Start of Records for this task

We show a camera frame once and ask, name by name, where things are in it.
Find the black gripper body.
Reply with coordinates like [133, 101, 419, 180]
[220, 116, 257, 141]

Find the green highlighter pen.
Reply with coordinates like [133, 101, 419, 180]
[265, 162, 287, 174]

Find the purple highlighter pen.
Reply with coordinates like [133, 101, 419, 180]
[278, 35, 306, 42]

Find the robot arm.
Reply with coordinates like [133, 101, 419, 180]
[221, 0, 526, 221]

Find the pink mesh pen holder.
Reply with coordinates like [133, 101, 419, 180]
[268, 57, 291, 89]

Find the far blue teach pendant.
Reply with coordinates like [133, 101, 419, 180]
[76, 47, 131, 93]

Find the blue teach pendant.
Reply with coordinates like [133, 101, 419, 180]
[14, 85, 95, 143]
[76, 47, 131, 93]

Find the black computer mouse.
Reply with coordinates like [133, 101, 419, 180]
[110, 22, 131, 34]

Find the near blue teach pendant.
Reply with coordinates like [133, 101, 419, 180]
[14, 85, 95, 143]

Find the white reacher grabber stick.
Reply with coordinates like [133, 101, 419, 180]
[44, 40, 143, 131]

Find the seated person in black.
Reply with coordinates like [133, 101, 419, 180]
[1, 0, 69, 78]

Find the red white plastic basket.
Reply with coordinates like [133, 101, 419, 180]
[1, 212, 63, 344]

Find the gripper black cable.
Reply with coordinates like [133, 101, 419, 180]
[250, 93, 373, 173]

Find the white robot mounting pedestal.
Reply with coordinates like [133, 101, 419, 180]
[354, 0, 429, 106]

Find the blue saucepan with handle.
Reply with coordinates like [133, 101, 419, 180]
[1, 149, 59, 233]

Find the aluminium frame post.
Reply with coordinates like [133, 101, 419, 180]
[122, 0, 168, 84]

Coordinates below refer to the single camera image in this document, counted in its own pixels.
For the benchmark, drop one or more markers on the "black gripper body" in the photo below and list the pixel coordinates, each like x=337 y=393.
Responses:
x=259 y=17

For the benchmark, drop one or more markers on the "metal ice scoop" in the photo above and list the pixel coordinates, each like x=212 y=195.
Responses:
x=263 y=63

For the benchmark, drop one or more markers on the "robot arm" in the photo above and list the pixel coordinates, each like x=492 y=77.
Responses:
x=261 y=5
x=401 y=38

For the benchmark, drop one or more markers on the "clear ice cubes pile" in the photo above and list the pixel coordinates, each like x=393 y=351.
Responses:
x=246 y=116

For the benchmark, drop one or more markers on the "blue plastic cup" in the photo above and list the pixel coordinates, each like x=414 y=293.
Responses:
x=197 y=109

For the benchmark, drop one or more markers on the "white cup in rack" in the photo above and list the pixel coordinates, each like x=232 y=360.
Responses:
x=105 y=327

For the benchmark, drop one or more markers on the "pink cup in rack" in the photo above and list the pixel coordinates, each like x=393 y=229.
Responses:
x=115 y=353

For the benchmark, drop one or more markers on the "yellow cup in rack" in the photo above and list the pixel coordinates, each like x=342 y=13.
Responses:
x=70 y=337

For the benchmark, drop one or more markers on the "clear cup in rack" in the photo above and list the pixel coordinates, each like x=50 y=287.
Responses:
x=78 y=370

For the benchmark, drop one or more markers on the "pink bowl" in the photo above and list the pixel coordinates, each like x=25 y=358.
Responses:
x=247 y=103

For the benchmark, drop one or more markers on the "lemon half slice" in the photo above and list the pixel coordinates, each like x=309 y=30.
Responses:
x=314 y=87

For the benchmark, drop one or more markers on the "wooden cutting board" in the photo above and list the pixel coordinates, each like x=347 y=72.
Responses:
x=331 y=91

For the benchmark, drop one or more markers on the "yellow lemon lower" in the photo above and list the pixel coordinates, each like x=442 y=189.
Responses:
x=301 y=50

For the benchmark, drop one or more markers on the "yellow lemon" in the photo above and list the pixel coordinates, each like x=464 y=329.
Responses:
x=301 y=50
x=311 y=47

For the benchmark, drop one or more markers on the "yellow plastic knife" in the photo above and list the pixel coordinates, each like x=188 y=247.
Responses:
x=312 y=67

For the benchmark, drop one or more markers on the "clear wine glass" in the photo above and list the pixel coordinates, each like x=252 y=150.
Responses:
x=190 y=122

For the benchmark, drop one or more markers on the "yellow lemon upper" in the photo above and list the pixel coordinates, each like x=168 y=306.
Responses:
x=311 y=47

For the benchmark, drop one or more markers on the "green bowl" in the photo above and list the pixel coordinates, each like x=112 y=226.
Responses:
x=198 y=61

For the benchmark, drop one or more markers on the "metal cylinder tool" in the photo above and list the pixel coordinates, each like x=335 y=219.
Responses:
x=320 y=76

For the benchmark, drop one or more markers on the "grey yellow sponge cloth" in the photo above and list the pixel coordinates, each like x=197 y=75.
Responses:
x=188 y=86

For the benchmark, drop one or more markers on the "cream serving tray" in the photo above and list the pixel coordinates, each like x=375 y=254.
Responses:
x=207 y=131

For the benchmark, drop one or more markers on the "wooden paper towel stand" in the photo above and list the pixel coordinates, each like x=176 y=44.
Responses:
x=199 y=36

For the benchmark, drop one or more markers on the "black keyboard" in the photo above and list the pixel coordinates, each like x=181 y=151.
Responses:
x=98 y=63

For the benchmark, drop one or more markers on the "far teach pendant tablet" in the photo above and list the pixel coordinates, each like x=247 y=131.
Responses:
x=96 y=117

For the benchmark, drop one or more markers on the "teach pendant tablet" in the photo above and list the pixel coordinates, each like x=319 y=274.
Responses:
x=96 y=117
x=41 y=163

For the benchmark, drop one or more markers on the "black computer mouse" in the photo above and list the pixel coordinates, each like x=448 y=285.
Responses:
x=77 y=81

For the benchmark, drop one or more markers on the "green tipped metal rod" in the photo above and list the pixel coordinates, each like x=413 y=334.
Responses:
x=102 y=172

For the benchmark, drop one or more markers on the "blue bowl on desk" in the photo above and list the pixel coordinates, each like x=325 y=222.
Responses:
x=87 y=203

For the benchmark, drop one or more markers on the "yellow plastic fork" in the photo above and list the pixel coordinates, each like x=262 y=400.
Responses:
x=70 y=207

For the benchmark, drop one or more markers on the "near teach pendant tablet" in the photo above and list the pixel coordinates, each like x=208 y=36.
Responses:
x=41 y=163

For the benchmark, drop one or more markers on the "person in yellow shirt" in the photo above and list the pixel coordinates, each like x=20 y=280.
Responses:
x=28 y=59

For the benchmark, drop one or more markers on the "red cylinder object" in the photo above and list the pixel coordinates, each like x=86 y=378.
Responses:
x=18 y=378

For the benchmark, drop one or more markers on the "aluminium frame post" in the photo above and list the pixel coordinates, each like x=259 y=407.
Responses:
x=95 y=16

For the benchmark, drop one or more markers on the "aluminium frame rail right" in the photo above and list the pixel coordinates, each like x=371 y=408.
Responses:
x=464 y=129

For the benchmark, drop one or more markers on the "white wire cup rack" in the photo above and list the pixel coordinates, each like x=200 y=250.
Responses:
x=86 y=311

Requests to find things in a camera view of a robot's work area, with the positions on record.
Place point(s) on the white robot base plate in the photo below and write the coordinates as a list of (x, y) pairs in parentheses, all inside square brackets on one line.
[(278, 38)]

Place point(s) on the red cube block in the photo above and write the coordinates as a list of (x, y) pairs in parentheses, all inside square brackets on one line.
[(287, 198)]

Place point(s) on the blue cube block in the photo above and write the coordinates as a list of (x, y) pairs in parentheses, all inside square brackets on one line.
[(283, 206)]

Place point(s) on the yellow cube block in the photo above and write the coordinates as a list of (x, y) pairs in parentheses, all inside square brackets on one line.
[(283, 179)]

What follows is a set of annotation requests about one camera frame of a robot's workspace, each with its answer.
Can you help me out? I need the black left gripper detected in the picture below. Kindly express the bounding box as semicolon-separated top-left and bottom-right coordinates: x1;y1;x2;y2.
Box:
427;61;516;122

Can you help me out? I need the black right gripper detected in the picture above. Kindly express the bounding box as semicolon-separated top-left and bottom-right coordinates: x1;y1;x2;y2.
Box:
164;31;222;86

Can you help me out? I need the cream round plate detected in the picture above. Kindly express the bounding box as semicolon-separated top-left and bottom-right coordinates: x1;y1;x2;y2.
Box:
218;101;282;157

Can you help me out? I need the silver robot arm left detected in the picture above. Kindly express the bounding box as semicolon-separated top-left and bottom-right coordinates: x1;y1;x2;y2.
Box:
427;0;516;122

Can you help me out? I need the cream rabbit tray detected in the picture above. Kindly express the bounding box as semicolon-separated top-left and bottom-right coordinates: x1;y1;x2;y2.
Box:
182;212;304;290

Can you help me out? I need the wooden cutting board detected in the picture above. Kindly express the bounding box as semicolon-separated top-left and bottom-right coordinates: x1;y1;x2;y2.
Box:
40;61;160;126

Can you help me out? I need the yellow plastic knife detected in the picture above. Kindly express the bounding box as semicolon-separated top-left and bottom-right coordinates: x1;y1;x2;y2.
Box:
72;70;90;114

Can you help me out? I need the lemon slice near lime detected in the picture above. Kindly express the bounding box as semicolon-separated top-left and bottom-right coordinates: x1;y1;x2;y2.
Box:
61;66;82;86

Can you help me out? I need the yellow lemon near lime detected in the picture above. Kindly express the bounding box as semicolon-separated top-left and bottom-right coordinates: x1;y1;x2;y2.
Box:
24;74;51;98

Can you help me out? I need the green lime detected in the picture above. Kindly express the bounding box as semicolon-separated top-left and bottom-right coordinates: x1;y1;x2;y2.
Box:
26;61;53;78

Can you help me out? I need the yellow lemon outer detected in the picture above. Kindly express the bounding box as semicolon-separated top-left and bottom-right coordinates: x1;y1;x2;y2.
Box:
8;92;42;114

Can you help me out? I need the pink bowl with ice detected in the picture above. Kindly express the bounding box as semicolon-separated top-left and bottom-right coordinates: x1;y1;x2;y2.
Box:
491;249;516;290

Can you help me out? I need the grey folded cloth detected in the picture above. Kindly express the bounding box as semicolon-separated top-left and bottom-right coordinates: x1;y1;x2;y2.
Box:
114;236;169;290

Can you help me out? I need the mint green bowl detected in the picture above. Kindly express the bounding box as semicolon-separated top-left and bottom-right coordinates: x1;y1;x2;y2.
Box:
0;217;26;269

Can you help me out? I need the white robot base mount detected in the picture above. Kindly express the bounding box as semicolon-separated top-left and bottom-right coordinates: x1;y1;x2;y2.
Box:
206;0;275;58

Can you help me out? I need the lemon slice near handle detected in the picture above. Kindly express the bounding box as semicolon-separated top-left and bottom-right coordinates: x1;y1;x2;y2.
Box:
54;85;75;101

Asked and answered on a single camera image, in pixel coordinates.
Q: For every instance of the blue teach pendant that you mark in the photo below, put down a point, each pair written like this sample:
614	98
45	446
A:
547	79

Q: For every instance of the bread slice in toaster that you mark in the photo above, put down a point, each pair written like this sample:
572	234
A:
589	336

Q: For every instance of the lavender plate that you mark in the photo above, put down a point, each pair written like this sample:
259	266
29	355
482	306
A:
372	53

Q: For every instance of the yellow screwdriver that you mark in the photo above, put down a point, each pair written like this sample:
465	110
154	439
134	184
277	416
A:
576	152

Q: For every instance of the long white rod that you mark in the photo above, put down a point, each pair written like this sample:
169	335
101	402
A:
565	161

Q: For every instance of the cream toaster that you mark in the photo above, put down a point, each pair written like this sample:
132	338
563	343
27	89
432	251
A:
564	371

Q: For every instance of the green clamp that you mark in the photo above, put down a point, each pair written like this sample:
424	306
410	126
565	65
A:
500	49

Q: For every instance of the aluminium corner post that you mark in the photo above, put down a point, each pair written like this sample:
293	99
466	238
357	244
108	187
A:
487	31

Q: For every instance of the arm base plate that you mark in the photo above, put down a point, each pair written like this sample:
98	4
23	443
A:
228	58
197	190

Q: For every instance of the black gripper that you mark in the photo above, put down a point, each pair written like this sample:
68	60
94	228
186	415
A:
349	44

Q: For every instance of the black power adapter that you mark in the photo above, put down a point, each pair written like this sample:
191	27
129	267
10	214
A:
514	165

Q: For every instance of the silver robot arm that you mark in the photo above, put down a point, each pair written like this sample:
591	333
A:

End of Records for this task

To do: The lines to copy run from the start of the records above through the line holding "Coordinates below refer"; give them exactly, both ends included, and nothing else.

Answer to this exercise:
We show a camera frame once and ask, name by name, where things are in it.
Find the black gripper body.
Reply with coordinates like [133, 101, 419, 180]
[220, 116, 257, 141]

Find the green highlighter pen.
Reply with coordinates like [133, 101, 419, 180]
[265, 162, 287, 174]

Find the purple highlighter pen.
Reply with coordinates like [133, 101, 419, 180]
[278, 35, 306, 42]

Find the robot arm.
Reply with coordinates like [133, 101, 419, 180]
[221, 0, 526, 221]

Find the pink mesh pen holder.
Reply with coordinates like [133, 101, 419, 180]
[268, 57, 291, 89]

Find the far blue teach pendant.
Reply with coordinates like [133, 101, 419, 180]
[76, 47, 131, 93]

Find the blue teach pendant.
Reply with coordinates like [133, 101, 419, 180]
[14, 85, 95, 143]
[76, 47, 131, 93]

Find the black computer mouse.
Reply with coordinates like [133, 101, 419, 180]
[110, 22, 131, 34]

Find the near blue teach pendant.
Reply with coordinates like [133, 101, 419, 180]
[14, 85, 95, 143]

Find the white reacher grabber stick.
Reply with coordinates like [133, 101, 419, 180]
[44, 40, 143, 131]

Find the seated person in black.
Reply with coordinates like [133, 101, 419, 180]
[1, 0, 69, 78]

Find the red white plastic basket.
Reply with coordinates like [133, 101, 419, 180]
[1, 212, 63, 344]

Find the gripper black cable.
Reply with coordinates like [133, 101, 419, 180]
[250, 93, 373, 173]

Find the white robot mounting pedestal.
Reply with coordinates like [133, 101, 419, 180]
[354, 0, 429, 106]

Find the blue saucepan with handle.
Reply with coordinates like [133, 101, 419, 180]
[1, 149, 59, 233]

Find the aluminium frame post.
Reply with coordinates like [133, 101, 419, 180]
[122, 0, 168, 84]

Coordinates below refer to the single camera image in this document, counted in its own pixels.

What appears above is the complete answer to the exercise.